Sur l'emplacement d'une église construite en 1875 et gravement endommagée par les nazis, une église moderne a été construite en 1967 et inaugurée en 1968.
L'église possède un magnifique vitrail qui raconte l'histoire de l'école locale et des dix soldats tombés au combat ; leurs noms y sont également inscrits. Les neuf élèves et leur enseignant ont été tués lorsque le réservoir de carburant d'un avion s'est écrasé sur l'école.
On lit que le vitrail a été réalisé par le Bruxellois Léon Rotta.
Un triptyque en cuivre est également exposé dans l'église. À gauche et à droite figurent les noms des victimes.
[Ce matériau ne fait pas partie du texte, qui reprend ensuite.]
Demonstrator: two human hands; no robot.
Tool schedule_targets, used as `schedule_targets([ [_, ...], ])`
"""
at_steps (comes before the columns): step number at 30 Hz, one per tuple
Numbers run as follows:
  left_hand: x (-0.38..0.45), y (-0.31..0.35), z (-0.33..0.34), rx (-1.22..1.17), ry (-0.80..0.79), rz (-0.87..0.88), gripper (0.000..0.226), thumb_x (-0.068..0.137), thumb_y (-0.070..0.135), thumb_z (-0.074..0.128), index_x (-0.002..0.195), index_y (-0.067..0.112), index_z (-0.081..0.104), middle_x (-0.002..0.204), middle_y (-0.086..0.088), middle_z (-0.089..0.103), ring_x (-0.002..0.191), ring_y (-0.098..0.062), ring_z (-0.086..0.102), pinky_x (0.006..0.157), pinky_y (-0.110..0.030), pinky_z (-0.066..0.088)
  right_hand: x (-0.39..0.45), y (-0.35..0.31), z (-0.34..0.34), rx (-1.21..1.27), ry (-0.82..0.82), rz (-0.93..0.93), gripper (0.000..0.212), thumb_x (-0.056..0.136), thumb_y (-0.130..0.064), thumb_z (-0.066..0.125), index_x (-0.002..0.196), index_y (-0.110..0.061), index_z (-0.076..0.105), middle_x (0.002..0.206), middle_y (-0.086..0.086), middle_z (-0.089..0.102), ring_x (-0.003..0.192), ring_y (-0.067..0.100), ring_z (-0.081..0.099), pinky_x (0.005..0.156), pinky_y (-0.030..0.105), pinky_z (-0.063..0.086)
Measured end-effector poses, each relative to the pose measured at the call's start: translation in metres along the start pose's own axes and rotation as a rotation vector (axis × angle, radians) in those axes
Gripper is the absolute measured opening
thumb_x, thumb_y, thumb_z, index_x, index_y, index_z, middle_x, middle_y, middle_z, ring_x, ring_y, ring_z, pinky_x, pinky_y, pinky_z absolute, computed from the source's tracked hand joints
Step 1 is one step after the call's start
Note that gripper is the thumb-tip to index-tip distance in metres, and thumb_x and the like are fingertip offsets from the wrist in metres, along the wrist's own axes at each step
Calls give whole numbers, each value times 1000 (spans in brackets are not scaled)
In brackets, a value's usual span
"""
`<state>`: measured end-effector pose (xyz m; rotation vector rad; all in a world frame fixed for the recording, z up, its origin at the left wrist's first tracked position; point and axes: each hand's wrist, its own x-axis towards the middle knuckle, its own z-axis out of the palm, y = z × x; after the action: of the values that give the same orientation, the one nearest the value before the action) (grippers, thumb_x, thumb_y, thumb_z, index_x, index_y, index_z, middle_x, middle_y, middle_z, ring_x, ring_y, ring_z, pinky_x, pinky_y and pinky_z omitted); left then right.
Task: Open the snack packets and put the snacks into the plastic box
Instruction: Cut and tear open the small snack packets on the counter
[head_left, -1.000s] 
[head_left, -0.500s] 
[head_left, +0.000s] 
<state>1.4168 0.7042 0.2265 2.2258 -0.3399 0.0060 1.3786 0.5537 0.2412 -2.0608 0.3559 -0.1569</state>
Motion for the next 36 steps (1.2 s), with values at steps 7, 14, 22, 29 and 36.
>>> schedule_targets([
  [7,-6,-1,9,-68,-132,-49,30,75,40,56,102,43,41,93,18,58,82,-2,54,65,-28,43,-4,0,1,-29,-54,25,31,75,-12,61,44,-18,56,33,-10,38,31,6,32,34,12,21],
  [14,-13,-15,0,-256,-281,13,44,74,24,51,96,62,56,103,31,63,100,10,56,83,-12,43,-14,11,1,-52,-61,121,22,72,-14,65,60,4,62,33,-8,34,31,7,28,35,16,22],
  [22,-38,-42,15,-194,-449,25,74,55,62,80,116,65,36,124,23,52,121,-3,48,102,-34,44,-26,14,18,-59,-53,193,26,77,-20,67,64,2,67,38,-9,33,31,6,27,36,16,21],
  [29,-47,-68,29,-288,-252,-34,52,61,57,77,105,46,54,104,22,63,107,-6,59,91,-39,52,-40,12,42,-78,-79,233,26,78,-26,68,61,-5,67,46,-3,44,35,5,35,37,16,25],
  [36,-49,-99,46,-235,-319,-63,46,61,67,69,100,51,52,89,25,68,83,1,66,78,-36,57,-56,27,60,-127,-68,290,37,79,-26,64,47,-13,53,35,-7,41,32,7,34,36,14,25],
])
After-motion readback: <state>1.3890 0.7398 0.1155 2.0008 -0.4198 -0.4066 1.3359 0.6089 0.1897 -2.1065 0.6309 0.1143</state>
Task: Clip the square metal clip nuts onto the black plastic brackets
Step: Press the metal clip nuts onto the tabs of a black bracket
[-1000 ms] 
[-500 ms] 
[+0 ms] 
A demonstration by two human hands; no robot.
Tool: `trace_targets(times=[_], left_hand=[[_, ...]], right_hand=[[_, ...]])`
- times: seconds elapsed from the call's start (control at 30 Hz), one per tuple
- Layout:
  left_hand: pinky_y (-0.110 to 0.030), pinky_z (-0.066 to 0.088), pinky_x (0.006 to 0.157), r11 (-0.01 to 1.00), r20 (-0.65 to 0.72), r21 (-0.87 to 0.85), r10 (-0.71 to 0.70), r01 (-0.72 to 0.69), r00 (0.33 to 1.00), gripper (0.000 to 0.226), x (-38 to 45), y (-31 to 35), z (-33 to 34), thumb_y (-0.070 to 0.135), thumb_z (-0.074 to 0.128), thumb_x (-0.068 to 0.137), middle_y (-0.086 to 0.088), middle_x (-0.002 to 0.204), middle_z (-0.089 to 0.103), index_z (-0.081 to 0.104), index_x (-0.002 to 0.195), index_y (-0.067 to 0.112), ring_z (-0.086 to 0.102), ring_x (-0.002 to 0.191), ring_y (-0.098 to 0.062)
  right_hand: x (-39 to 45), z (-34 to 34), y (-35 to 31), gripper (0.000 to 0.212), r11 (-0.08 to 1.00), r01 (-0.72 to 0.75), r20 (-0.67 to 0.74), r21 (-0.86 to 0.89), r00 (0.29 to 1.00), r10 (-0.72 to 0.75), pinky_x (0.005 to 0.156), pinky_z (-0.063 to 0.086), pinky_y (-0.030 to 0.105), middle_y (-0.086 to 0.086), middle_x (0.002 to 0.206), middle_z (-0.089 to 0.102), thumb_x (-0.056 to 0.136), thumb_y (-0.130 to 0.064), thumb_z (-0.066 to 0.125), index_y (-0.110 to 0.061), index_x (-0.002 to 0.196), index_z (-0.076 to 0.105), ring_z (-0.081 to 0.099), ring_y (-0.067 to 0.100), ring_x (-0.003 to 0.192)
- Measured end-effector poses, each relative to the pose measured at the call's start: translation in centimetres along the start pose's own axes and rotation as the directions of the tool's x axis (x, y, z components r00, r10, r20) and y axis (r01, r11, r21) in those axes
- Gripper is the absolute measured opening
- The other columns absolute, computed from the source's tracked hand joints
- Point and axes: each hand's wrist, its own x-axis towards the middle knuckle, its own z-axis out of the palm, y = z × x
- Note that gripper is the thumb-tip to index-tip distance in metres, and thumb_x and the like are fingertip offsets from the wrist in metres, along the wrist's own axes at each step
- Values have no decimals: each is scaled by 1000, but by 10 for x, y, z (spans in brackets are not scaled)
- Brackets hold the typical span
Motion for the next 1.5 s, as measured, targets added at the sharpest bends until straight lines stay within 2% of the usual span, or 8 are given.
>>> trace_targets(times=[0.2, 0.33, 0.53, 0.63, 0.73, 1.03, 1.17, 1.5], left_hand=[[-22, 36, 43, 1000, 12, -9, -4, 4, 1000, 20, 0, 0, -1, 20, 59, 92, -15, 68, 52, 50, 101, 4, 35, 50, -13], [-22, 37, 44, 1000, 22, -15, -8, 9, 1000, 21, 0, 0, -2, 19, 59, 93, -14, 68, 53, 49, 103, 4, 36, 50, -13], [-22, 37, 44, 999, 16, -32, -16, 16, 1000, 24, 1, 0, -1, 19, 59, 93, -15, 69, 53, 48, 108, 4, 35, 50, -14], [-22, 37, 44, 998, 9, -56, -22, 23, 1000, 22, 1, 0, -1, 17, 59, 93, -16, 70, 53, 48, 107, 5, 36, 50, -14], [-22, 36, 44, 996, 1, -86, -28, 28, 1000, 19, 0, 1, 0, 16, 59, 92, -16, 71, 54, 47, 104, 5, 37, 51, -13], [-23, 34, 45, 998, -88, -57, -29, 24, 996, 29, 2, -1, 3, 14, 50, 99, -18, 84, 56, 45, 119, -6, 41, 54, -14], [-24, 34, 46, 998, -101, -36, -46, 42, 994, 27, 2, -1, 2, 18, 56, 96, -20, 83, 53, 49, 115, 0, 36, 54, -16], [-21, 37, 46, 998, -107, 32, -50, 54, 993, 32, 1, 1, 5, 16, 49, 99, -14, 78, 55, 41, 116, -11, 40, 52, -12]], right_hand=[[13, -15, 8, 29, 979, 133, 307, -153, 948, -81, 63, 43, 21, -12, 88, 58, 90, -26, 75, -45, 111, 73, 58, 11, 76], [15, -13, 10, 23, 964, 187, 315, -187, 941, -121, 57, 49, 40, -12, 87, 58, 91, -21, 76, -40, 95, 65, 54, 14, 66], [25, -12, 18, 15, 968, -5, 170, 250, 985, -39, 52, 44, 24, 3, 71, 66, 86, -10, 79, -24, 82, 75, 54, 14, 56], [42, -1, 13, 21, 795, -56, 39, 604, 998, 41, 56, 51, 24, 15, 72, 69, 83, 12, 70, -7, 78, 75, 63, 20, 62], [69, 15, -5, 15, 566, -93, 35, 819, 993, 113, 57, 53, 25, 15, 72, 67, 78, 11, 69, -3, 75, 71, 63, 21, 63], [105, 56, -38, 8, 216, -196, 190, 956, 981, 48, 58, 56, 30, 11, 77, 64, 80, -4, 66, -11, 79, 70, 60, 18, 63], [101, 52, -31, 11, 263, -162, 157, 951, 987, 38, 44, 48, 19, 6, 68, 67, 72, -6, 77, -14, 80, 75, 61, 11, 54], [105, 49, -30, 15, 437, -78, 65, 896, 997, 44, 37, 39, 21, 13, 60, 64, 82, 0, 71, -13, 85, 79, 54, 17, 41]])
Au centre, trois personnages se tiennent debout dans les flammes : un adulte représente le maître, et une fille et un garçon représentent les élèves. En bas, on peut lire : « Ils sont enterrés au milieu du feu ardent et ils marchent parmi les flammes, brûlant et brûlant le Seigneur. » Le texte fait référence à un passage de l'Ancien Testament où trois jeunes hommes refusent d'adorer une idole et sont donc jetés au feu.
Le vitrail est également visible de l'extérieur, mais il est moins net. L'église est rarement ouverte, mais une dame très sympathique qui habite sur la place nous a permis d'y accéder rapidement.
Pour plus d'informations, voir également «Monument aux écoliers et à l'enseignant décédés, 24 janvier 1944» dans la base de données.
source:
Au pays des Rièzes et des Sarts. Annales d'histoire locale. 30ème Année, non. 117, 1990
L'auteur a rédigé l'article à partir des témoignages de M. Jeanne Melchior (soeur d'une victime) et de Lucien Manteau (témoin du 24 janvier 1944).